In the last five years (2001/02 to 2006/07), Agri-CEFT has exported only a little over 6,000tn of tea mainly to Pakistan, Yemen, the UK, Netherlands, USA and Djibouti, earning 7.5 million dollars
Acquired from the then Privatization Agency, Horizon Plantations bought two tea plantations, Gumero and Wush Wush in the south western part of the country and a processing factory in the capital for total of 27 million dollars almost fifteen years ago.
This expansion plan however comes in a time frame when Horizon Plantations is frequenting the courts for failing to pay what it owes the Ministry of Public Enterprises for the purchase of other farms and coffee processing factories in 2012. In the courts it claimed serious financial challenges in the company but this was consistently rejected by the judges who ordered it to pay close to half a billion Birr.
The growing demand for tea in the land of coffee is of interest.
Tea is not a plant indigenous to Ethiopia. It was introduced to the country in 1928 by the British Diplomatic Mission and planted in Gore, Illubabor Region, on a trial basis. However, tea at a commercial farm level started in 1966 in Gumaro near Gore. The other commercial tea plantation started at Wush Wush in 1973. By the end of the seventies a total of 130ha was planted in Ethiopia.

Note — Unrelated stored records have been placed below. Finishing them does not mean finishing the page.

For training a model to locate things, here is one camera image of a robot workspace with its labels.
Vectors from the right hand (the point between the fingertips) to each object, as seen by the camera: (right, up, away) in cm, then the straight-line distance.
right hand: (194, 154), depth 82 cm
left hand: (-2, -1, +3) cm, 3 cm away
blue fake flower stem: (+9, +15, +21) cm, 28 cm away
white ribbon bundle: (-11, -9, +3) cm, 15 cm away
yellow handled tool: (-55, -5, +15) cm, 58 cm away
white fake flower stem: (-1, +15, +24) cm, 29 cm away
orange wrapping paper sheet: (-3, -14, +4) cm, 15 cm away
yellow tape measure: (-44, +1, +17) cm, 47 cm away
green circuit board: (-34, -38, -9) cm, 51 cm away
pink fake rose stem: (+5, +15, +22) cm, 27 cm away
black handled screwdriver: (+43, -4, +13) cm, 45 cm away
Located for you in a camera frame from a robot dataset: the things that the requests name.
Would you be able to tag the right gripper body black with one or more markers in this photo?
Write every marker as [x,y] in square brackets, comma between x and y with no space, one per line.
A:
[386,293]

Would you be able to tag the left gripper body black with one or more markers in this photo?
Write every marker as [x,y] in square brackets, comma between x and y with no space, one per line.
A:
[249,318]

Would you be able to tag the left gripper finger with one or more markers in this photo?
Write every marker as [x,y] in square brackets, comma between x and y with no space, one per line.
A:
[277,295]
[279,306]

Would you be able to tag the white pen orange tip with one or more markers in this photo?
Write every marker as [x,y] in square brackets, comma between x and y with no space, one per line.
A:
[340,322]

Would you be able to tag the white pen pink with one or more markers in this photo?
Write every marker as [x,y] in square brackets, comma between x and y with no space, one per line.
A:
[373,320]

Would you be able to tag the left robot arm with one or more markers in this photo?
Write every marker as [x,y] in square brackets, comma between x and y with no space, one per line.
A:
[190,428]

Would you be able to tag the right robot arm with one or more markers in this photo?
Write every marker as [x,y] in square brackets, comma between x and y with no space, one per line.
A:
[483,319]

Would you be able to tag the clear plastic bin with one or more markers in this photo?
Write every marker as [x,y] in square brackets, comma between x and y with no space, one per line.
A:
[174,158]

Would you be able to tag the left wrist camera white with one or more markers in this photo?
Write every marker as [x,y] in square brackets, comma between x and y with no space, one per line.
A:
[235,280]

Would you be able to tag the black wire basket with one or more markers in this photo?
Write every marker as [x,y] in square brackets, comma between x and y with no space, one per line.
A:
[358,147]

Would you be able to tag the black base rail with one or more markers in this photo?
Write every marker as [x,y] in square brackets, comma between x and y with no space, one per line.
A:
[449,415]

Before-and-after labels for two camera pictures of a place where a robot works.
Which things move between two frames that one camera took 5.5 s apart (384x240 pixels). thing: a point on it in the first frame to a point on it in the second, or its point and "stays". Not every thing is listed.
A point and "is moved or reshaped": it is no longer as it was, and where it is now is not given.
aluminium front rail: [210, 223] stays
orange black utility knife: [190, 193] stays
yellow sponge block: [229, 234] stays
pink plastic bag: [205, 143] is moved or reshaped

Of the 3,847ha covered by these two plantations, the total area under tea cultivation is 2,010ha. The remaining area is used to plant eucalyptus trees that serve as fuel for tea drying in the factories
Currently, the country has the capacity to produce 7,000tn of black tea per annum. Between 2012 and 2015, it imported tea worth close to 800,000 dollars, while export earnings shot up to 5.5 million dollars. This trend indicates a decline in both the export and import of tea, due to the increase in local demand identified by Agri-CEFT.
The sector is also known for its huge capacity for employment, as it involves temporary and permanent labour intensive processes.
“The factory so far employs 128 permanent and 204 temporary workers,” Senait told Fortune. “We project the number to reach close to 600 when the expansion is completed.”
Huajan Industrial Zone, owned by Huajian International Shoe City (Ethiopia) Plc, it was built on 138hc and is located on the outskirts of Addis, in Lebu. The privately-owned Eastern Industrial Zone is home to more than 20 other Chinese companies. Huajan, established with initial capital of 2.2 billion dollars.